Milan: sentenza e speranza

Fabio Conte

La sentenza Uefa attesa e temuta è alla fine arrivata. Macchinosa e confusa nel testo, però impone un solo anno di penalizzazione escludendo il Milan dalla prossima Europa League.

Questo per violazione del Fair Play finanziario per il triennio 2014-2017. La confusione sui due anni nel testo, è stata dovuta al fatto che la stagione termina ufficialmente il 30 giugno e il linguaggio burocratico ha avuto la meglio, o ha dato il peggio di sé. Nessun riferimento alla gestione attuale, nessun richiamo alla mancata restituzione del debito, nessun accenno alla continuità aziendale e nemmeno richieste di ragguaglio sulle disponibilità del Presidente. Insomma tutte quei quesiti che si temevano potessero avere poche possibilità di chiarimento da parte dell’attuale proprietà. È vero che l’Uefa ha fatto sapere che le motivazioni saranno rese note a tempo debito, anche se sono già state comunicate alla società, ma la sentenza è sembrata se pur contorta, stringata e circoscritta. Importante anche la mancata multa paventata, che i più prevedevano intorno ai trenta milioni. Ora bisogna capire come questa sentenza sia stata partorita, tra l’altro dopo una lunga gestazione.

Ci sono diverse chiavi di lettura a mio parare. I membri della camera giudicante del controllo finanziario dell’Uefa potrebbero aver recepito le richieste della società rossonera di valutare solo le problematiche del Fair play. Se così fosse, però si tratterebbe di una sentenza iniqua se confrontata ai debiti di altre società in Italia e all’estero. Potrebbero altrimenti non aver voluto specificare la sfiducia all’attuale proprietà, o meglio la mancata conoscenza dei capitali che la sostengono, per non creare un precedente troppo specifico su eventuali investitori sconosciuti o sospetti.
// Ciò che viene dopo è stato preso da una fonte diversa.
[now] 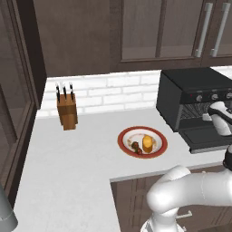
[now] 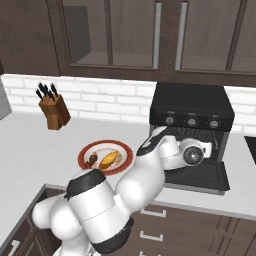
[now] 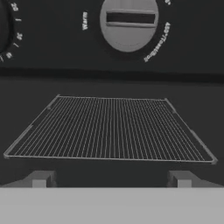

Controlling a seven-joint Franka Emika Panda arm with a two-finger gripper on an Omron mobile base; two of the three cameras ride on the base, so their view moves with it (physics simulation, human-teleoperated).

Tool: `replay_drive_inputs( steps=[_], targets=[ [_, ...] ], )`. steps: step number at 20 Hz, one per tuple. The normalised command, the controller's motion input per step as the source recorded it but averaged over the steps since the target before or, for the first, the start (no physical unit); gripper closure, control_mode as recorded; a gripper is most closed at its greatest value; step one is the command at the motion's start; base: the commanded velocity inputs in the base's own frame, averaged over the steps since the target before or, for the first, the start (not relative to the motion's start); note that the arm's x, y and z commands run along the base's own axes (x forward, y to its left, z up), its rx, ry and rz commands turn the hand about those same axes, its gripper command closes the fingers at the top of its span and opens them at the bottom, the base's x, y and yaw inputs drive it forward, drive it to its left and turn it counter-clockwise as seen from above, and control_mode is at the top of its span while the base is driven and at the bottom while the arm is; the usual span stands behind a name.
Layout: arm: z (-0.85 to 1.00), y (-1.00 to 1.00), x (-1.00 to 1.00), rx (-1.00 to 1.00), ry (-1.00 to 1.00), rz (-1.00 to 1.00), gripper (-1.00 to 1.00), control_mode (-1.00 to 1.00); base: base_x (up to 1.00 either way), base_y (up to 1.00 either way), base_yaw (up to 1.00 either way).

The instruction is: Pick up the kebab skewer and baguette bread, and place them inside the toaster oven. Close the toaster oven door and start by setting the timer.

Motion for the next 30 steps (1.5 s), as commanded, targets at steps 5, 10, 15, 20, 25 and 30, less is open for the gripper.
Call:
replay_drive_inputs(
  steps=[5, 10, 15, 20, 25, 30],
  targets=[
    [-0.09, -0.02, 0.16, 0.01, 0.00, -0.09, -1.00, -1.00, 0.00, 0.00, 0.00],
    [-0.12, 0.00, 0.21, 0.00, 0.00, 0.00, -1.00, -1.00, 0.00, 0.00, 0.00],
    [-0.10, 0.00, 0.14, 0.00, 0.00, 0.00, -1.00, -1.00, 0.00, 0.00, 0.00],
    [0.00, -0.01, 0.04, 0.00, 0.00, 0.00, -1.00, -1.00, 0.00, 0.00, 0.00],
    [0.00, 0.00, 0.17, 0.00, 0.00, 0.00, -1.00, -1.00, 0.00, 0.00, 0.00],
    [0.00, 0.00, 0.34, 0.00, 0.00, 0.00, -1.00, -1.00, 0.00, 0.00, 0.00]
  ],
)
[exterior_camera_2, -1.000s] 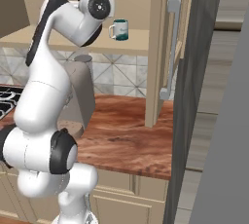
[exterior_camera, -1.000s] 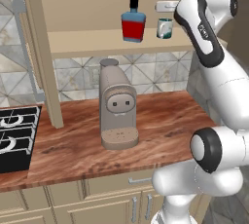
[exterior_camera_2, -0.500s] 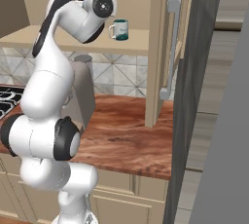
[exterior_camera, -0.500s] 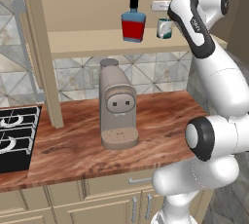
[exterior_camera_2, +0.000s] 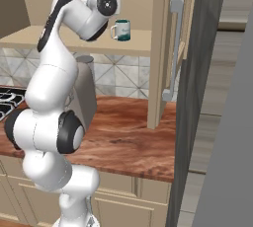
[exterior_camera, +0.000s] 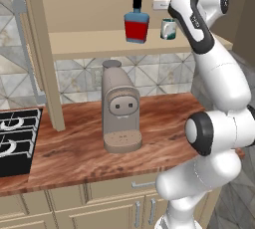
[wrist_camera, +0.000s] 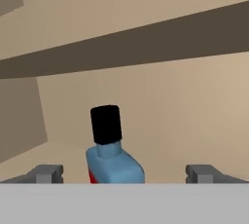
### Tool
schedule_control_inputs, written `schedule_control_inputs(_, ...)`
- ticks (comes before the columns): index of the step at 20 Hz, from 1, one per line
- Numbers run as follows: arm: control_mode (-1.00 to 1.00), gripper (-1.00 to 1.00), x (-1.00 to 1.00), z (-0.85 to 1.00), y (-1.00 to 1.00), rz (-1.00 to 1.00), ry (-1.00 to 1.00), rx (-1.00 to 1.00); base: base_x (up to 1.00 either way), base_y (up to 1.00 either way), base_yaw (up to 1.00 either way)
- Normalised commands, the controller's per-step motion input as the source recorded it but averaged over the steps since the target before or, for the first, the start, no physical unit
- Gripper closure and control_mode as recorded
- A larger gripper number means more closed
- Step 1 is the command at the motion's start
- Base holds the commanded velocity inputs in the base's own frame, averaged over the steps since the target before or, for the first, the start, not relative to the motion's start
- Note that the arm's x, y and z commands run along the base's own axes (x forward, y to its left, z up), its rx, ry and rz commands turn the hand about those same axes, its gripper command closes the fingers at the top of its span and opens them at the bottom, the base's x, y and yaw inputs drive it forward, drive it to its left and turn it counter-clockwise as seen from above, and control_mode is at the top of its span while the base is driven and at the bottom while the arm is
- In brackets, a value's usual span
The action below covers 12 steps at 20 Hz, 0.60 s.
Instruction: Open the cabinet directly in front. Then move the liquor and the mug to the dining counter with the candle on it.
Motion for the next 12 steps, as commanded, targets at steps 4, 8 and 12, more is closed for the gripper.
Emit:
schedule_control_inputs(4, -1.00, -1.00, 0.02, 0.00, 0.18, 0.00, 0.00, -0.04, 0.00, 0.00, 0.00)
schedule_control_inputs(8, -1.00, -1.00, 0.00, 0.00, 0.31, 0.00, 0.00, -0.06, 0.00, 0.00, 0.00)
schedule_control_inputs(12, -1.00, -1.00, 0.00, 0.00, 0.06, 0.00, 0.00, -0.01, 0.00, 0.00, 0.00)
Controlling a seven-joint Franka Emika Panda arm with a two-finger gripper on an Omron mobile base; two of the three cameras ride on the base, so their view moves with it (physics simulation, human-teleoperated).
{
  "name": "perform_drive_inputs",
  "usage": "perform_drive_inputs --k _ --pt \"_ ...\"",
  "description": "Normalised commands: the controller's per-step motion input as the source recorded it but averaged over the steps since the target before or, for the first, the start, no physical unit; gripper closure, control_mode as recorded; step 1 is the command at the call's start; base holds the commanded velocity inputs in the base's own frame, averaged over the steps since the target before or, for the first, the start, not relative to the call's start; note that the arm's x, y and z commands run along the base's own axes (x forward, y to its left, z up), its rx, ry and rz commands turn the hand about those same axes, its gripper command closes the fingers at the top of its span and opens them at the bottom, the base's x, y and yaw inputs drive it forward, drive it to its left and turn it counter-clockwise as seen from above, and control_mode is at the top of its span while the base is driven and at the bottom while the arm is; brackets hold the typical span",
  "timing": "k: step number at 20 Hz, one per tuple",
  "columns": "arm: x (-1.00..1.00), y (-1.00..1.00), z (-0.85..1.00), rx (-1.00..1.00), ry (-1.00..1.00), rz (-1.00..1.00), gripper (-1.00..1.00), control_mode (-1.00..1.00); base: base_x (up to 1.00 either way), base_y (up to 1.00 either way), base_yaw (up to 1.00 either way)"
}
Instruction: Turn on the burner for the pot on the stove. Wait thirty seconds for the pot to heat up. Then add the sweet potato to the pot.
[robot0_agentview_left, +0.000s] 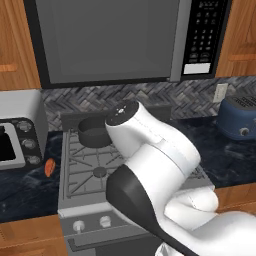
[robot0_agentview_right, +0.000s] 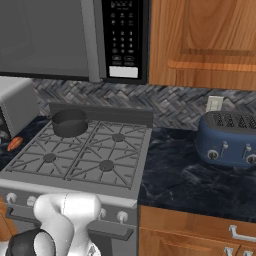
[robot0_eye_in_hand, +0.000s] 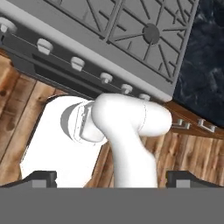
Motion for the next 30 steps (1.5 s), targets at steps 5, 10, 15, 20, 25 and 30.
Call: perform_drive_inputs --k 5,10,15,20,25,30 --pt "0.03 -0.95 -0.07 0.02 -0.35 0.23 -1.00 -1.00 0.00 0.00 0.00" --pt "0.11 -0.87 0.00 0.14 -0.37 0.28 -1.00 -1.00 0.00 0.00 0.00" --pt "0.00 -0.79 0.00 0.13 -0.23 0.28 -1.00 -1.00 0.00 0.00 0.00" --pt "0.00 -0.44 0.00 0.10 -0.11 0.18 -1.00 -1.00 0.00 0.00 0.00" --pt "-0.01 -0.11 0.00 0.04 -0.07 0.05 -1.00 -1.00 0.00 0.00 0.00" --pt "0.02 0.00 0.00 0.00 0.00 0.00 -1.00 -1.00 0.00 0.00 0.00"
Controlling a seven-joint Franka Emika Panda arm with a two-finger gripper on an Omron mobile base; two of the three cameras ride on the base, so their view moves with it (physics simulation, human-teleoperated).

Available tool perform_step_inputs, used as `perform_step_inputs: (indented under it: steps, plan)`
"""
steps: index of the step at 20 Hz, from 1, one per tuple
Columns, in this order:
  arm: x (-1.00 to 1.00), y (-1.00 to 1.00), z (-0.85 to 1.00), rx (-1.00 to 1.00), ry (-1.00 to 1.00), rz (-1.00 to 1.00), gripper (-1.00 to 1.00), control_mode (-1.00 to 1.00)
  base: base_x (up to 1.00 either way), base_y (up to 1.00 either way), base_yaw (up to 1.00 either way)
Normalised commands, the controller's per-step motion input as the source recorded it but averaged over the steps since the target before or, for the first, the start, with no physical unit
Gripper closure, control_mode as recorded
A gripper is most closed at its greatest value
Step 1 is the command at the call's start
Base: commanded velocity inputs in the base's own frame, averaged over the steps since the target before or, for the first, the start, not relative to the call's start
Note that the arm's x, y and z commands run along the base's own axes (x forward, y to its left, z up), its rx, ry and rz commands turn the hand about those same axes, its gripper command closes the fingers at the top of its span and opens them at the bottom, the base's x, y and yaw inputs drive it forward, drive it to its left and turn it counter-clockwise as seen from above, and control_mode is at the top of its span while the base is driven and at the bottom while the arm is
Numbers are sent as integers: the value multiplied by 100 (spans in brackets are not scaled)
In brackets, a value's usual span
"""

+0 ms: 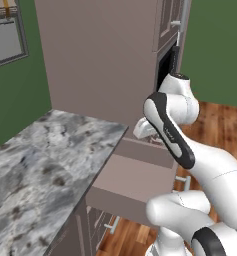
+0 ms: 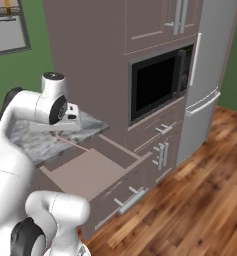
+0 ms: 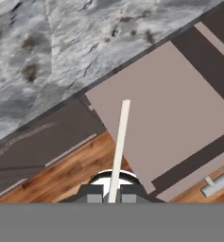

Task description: Take a straw from the drawer in front and place it inside the glass cup on the dining counter.

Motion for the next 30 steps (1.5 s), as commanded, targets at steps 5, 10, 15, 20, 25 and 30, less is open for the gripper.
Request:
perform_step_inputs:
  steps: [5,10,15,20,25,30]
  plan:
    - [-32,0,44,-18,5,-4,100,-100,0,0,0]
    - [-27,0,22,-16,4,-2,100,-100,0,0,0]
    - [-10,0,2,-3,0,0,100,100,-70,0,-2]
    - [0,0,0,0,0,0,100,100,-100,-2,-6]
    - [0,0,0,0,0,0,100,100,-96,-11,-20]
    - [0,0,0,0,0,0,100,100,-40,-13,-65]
Nel qual caso qualsiasi linea difensiva risulterebbe inutile, visto che il non detto, il sottointeso varrebbero come monito per chi volesse, tramite il calcio, ripulire guadagni equivoci. Le lungaggini per l’emissione della sentenza poi, potrebbero aver voluto attendere l’arrivo di una nuova proprietà più solida o maggiormente conosciuta. Anche qui l’ingerenza dei dirigenti Uefa, pur se capibile, sarebbe arbitraria. Insomma la punizione pare per ora voler colpire solo la passata gestione, “colpa” dei tanti milioni versati da Berlusconi per poter ripianare i debiti. Dovrebbero però venir segnati con la matita rossa anche le presentazioni di Fassone ai giudici per il Voluntary e il Settlement Agreements , cariche d’immotivato ottimismo: possibile non sapesse quali fossero le richieste dei dirigenti Uefa? E, ovviamente, l’impalpabile tracciabilità delle sostanze di Yonghong Lì, che non vuole saperne di diradare le nebbie che l’avvolgono.

Neppure ora, messo alle strette dall’offerta di Rocco Commisso patron dei New York Cosmos, riesce a essere chiaro: sembrava avesse accettato di vendere tutto, voleva il dieci per cento, poi il quindici, fermi tutti serve il venti. E se l’Uefa sarebbe contenta di raffrontarsi subito a una società conosciuta come quella di Commisso, o magari a quella della famiglia Ricketts, il buon Yonghong sembra intenzionato a tirarla per le lunghe e di aprire un’asta per le azioni del Milan, già date in pegno ma ancora sue se riuscirà a trovare 32 milioni entro sette giorni. Fregandosene, lui come i giudici dell’Uefa, come la superficialità dell’ad, come la vecchia proprietà che non ha vigilato sulla consistenza della nuova, fregandosene tutti, come dicevo, della sofferenza, del disagio, dell’incazzatura dei tifosi rossoneri uniche vittime di questo circo.

Speriamo comunque che ci sia spazio per l’appello al Tas: se dovesse essere solamente per il mancato rientro dei parametri del Fair play finanziario ci potrebbe essere qualche speranza di veder tramutare la squalifica in una multa. Aspettando naturalmente e al più presto il Presidente che verrà.